Figure 3. The ASC/caspase-1-mediated negative regulation of AIM2 complex formation is not due to regulation of bacterial entry, escape or replication in the host cytosol. (A–D) WT and Casp1KO BMM, as indicated were infected with F. novicida U112 or ΔFPI mutant at a MOI of 10 for the indicated time. (A) Intracellular bacteria were numerated by CFU assay. (B) Mean fluorescence intensity (MFI) of intracellular GFP-expressing F. novicida was determined by FACS. (C,D) At the indicated time PI, macrophages were incubated with CCF4 for 1 h and analyzed by flow cytometry in presence of propidium iodide. Vacuolar escape in propidium iodide negative cells is revealed by the blue fluorescence emitted by the CCF4 product following cleavage by F. novicida β-lactamase. (C) Representative FACS plots overlays of uninfected WT macrophages loaded or not with CCF4 (left panel) or infected with either U112 (blue) or the Δ FPI mutant (red) and loaded with CCF4 are shown. (D) The proportion of blue cells was determined at the indicated time post-infection. One experiment representative of two (C,D) or three independent experiments (A,B) is shown (mean and standard deviation of triplicates are shown).

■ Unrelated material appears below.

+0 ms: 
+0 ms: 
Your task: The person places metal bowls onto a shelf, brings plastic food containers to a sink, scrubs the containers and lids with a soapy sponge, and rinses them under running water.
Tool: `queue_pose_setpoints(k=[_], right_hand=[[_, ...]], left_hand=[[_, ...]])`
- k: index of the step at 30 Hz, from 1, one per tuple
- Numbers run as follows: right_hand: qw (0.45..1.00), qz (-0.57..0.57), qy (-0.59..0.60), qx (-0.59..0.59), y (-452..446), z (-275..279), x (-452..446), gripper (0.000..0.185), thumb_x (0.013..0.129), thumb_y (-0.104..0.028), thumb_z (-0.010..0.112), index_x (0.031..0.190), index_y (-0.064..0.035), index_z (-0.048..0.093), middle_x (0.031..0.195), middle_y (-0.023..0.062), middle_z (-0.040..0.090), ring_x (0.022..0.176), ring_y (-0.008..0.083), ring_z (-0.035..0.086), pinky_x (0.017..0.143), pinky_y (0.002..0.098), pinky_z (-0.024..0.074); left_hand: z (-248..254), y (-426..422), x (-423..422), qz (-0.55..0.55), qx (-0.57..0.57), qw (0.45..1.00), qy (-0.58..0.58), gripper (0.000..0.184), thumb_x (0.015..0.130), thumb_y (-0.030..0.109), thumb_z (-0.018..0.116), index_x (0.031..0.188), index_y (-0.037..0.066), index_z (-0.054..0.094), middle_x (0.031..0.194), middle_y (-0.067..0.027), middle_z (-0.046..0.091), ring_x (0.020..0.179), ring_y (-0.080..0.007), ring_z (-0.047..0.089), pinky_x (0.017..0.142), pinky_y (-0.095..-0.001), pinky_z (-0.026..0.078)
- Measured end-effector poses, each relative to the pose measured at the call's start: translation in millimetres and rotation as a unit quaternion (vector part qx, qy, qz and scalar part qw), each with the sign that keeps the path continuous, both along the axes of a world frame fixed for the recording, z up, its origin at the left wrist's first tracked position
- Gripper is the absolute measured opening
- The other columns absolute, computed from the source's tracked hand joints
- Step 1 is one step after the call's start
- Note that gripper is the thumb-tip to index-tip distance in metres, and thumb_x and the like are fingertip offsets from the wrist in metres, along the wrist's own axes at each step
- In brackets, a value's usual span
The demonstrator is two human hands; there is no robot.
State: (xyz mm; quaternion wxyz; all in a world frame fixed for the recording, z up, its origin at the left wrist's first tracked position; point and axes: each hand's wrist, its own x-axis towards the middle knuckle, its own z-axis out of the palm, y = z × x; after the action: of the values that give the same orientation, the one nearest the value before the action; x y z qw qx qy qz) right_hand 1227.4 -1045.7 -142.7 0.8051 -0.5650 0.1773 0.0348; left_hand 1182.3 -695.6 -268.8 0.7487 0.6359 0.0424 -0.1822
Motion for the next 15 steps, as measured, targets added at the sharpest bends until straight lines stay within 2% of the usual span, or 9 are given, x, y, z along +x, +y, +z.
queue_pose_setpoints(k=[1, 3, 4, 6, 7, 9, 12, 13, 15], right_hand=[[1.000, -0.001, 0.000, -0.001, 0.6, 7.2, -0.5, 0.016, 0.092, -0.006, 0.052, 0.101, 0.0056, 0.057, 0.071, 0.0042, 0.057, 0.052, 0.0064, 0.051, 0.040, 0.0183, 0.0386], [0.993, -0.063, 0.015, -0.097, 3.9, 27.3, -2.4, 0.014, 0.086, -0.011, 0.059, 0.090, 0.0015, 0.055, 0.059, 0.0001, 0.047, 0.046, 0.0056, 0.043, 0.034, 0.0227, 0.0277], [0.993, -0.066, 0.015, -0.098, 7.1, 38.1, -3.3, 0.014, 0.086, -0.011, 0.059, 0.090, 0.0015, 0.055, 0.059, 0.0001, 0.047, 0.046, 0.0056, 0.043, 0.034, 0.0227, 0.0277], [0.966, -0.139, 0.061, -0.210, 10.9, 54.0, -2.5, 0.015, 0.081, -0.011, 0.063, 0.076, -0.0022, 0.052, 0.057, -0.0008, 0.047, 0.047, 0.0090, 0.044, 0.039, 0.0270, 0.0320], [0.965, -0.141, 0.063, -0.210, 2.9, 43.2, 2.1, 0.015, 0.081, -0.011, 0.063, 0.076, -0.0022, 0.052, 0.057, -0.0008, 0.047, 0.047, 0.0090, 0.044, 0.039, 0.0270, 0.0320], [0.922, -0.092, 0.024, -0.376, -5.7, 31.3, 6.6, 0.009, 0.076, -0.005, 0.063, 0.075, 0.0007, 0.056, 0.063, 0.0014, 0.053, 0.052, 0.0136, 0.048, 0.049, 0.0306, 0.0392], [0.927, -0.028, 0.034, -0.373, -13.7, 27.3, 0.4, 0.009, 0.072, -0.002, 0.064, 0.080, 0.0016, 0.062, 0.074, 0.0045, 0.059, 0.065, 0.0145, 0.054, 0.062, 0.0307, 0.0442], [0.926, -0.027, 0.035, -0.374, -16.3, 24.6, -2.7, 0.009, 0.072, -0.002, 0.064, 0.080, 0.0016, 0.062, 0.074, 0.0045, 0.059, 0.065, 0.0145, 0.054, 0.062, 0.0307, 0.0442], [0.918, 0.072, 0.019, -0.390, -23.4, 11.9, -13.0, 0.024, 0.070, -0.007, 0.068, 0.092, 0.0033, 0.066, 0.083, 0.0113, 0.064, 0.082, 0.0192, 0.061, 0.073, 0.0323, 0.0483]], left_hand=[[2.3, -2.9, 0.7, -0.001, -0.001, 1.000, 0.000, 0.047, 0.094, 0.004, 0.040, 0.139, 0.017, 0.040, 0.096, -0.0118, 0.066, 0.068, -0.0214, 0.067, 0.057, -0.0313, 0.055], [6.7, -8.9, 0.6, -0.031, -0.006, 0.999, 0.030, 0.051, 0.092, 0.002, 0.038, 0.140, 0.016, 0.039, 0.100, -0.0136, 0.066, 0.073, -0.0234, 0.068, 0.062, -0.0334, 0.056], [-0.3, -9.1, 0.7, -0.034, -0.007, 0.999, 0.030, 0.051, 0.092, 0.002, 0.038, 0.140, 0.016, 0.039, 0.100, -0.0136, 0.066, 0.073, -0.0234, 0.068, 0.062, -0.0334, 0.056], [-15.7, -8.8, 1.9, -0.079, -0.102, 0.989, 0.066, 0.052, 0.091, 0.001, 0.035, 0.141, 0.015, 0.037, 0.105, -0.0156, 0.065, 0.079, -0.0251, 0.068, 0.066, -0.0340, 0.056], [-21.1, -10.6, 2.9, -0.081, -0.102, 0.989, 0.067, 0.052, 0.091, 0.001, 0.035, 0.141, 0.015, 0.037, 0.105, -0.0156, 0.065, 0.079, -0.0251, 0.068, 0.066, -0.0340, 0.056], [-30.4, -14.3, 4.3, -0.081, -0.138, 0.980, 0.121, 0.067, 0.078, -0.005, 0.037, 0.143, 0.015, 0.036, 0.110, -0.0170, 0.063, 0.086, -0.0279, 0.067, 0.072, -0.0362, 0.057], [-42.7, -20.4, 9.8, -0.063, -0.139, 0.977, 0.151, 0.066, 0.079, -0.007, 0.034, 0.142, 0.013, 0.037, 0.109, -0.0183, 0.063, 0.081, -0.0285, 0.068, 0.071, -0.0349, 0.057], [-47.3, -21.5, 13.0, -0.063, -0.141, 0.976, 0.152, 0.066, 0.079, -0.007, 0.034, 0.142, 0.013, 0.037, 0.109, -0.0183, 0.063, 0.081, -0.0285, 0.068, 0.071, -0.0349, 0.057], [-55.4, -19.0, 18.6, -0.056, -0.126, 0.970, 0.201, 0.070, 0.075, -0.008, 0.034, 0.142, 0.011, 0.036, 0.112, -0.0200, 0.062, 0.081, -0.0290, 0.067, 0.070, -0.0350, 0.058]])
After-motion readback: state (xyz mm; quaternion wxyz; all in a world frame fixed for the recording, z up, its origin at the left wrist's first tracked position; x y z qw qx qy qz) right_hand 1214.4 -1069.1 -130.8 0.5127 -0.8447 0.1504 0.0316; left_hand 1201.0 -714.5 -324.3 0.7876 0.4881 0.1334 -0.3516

The NLRP3 inflammasome is positively regulated by NF-κB-activating receptors (Bauernfeind et al., 2009). Similarly, AIM2 inflammasome activation upon F. novicida infection proceeds faster in macrophages primed with TLR-ligands and is delayed in TLR2 and Myd88-deficient macrophages (Henry et al., 2007; Jones and Weiss, 2011). The levels of the NF-κB-dependent cytokine TNF-α were similar between WT, ASCKO and Casp1KO macrophages (Figure 4A). This result suggested that the delayed AIM2/ASC complex formation observed in WT macrophages was not due to a decreased NF-κB signaling.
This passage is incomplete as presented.